The timber frame utilizes 3 clear span, queen posted trusses to create a 28’ x 60’ interior open structure with no internal posts, hence its adaptability to function well for a variety of purposes. In keeping with the Schools “localvore” and sustainable priorities (such as, to use local products, materials, and services and to raise as much of their own food as possible) we utilized local rough sawn Eastern White Pine and Red Oak timbers. Three magnificent 9” x 12” x 30’ long second growth Pine timbers were used for the truss bottom cords. Nancy Bernstein of Amstutz Woodworking did a fine carving in the middle cord with the date and the logo for the school—a tree with its roots deep in the ground.

The roof is a Dutch Gable design—the roof has 4 hips, but at the ends of the ridge there are 2 small gables with windows to let in light. Additionally, the designers chose to install some special domed sky lights that diffuse light throughout the inside. Our timber frame design was eclectic, and we borrowed a Japanese “dragon beam with bow and arrow” to timber frame the 4 hips in the corners.
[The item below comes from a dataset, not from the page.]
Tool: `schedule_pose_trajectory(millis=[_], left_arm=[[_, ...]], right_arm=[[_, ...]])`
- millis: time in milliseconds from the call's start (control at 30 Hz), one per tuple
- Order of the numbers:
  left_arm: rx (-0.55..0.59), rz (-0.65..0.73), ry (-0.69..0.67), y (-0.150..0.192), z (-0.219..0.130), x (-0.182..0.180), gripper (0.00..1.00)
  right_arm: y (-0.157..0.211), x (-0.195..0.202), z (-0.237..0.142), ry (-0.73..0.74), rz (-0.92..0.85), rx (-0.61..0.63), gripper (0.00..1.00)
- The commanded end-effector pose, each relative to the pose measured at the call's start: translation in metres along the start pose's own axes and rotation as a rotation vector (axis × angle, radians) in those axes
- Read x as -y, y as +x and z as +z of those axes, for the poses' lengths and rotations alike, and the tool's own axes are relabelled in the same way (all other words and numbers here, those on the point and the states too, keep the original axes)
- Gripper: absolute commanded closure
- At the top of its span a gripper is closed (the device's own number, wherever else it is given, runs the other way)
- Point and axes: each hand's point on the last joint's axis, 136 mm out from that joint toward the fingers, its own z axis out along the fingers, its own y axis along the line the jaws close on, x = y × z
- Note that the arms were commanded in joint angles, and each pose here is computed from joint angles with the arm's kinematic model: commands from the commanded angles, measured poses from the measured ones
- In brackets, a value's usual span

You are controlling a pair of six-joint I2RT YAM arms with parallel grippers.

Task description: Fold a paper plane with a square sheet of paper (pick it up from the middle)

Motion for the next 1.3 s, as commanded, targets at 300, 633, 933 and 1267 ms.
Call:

A closet and bathroom in two of the corners of the building have flat ceilings below the timber frame roof so as not to break up the visual ability to see the whole timber frame.

It is a pleasure to return to structures we have built and see that they are functioning well and doing what that are supposed to do.

 

Feb 212013
 

Timber framing has a strong tradition in the Himalayan region of Asia. In October my wife, Nan, and I ventured to the Himalayan kingdom of Bhutan.

The most striking examples of timber framing are found in the Buddhist monasteries (photo 5995).

The Bhuanese also developed an elaborate system of timber framed cantilever bridges.  (other 2 photos).  This specific bridge was rebuilt about 10 years ago as a joint Bhutan and Swiss project.

More later……

IMG_5995

IMG_5988

IMG_5991

Sep 102010
 

Our highly skilled work crew after erecting a Douglas Fir Timber FrameTwenty one years ago in September of 1989, my wife, Nan, and I and a small crew proudly raised our first timber frame. It was a very straight forward frame‚ a story and a half with dormers– crafted from local Eastern white pine. Thus was launched Amstutz Woodworking.

That frame (and the timber frame addition circa 1999, which boosted the house to a modestly sized 3 bedroom of 1800 square feet) has been home to Nan and I and our daughter, Annika, for 2 decades. My enduring pride in this home comes from how it has sheltered and nurtured our family and friends: it has been a great place to live in! This house is not new anymore, for it carries a patina of scrapes and dings from the tests of time, but every system, component, and material we used has performed with excellence.

Hundreds of clients have passed through this house, and I would like to believe many decided to hire Amstutz Woodworking because of the sense of hand crafted ‘home’ they felt here. After all, a quality timber frame is a lovely structure to live in! And without all of our clients, those of us at Amstutz Woodworking would not be able to practice our craft and profession. Continue reading »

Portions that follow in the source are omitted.